▶ TASK GOAL
The whole listing below is to be copied exactly.

▶ EXERCISE DATA
- Opening Delimiter -

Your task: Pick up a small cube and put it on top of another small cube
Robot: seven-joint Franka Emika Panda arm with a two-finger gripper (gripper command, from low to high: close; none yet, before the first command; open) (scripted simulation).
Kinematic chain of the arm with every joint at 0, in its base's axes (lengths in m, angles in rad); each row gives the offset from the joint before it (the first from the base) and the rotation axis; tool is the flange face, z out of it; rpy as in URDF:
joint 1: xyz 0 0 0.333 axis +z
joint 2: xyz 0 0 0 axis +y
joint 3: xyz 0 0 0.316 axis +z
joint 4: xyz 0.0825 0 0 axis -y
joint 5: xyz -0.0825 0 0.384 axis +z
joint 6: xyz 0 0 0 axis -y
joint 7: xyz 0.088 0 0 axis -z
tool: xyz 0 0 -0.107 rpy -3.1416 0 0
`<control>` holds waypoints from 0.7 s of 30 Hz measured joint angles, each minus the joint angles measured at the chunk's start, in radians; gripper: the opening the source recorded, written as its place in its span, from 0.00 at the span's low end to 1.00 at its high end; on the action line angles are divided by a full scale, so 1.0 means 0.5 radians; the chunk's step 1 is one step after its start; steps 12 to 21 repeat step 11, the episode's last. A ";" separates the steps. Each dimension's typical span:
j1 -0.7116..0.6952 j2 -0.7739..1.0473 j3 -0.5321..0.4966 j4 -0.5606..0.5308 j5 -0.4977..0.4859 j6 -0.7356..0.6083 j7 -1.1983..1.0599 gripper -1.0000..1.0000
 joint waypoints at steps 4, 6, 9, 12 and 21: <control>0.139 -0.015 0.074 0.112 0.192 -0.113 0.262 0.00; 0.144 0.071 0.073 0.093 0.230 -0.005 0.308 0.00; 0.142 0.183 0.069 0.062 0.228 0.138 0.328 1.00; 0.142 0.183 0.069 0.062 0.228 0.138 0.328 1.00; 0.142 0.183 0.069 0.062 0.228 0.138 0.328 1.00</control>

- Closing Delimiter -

▶ RESPONSE TO THIS EXERCISE
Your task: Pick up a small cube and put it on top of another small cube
Robot: seven-joint Franka Emika Panda arm with a two-finger gripper (gripper command, from low to high: close; none yet, before the first command; open) (scripted simulation).
Kinematic chain of the arm with every joint at 0, in its base's axes (lengths in m, angles in rad); each row gives the offset from the joint before it (the first from the base) and the rotation axis; tool is the flange face, z out of it; rpy as in URDF:
joint 1: xyz 0 0 0.333 axis +z
joint 2: xyz 0 0 0 axis +y
joint 3: xyz 0 0 0.316 axis +z
joint 4: xyz 0.0825 0 0 axis -y
joint 5: xyz -0.0825 0 0.384 axis +z
joint 6: xyz 0 0 0 axis -y
joint 7: xyz 0.088 0 0 axis -z
tool: xyz 0 0 -0.107 rpy -3.1416 0 0
`<control>` holds waypoints from 0.7 s of 30 Hz measured joint angles, each minus the joint angles measured at the chunk's start, in radians; gripper: the opening the source recorded, written as its place in its span, from 0.00 at the span's low end to 1.00 at its high end; on the action line angles are divided by a full scale, so 1.0 means 0.5 radians; the chunk's step 1 is one step after its start; steps 12 to 21 repeat step 11, the episode's last. A ";" separates the steps. Each dimension's typical span:
j1 -0.7116..0.6952 j2 -0.7739..1.0473 j3 -0.5321..0.4966 j4 -0.5606..0.5308 j5 -0.4977..0.4859 j6 -0.7356..0.6083 j7 -1.1983..1.0599 gripper -1.0000..1.0000
 joint waypoints at steps 4, 6, 9, 12 and 21: <control>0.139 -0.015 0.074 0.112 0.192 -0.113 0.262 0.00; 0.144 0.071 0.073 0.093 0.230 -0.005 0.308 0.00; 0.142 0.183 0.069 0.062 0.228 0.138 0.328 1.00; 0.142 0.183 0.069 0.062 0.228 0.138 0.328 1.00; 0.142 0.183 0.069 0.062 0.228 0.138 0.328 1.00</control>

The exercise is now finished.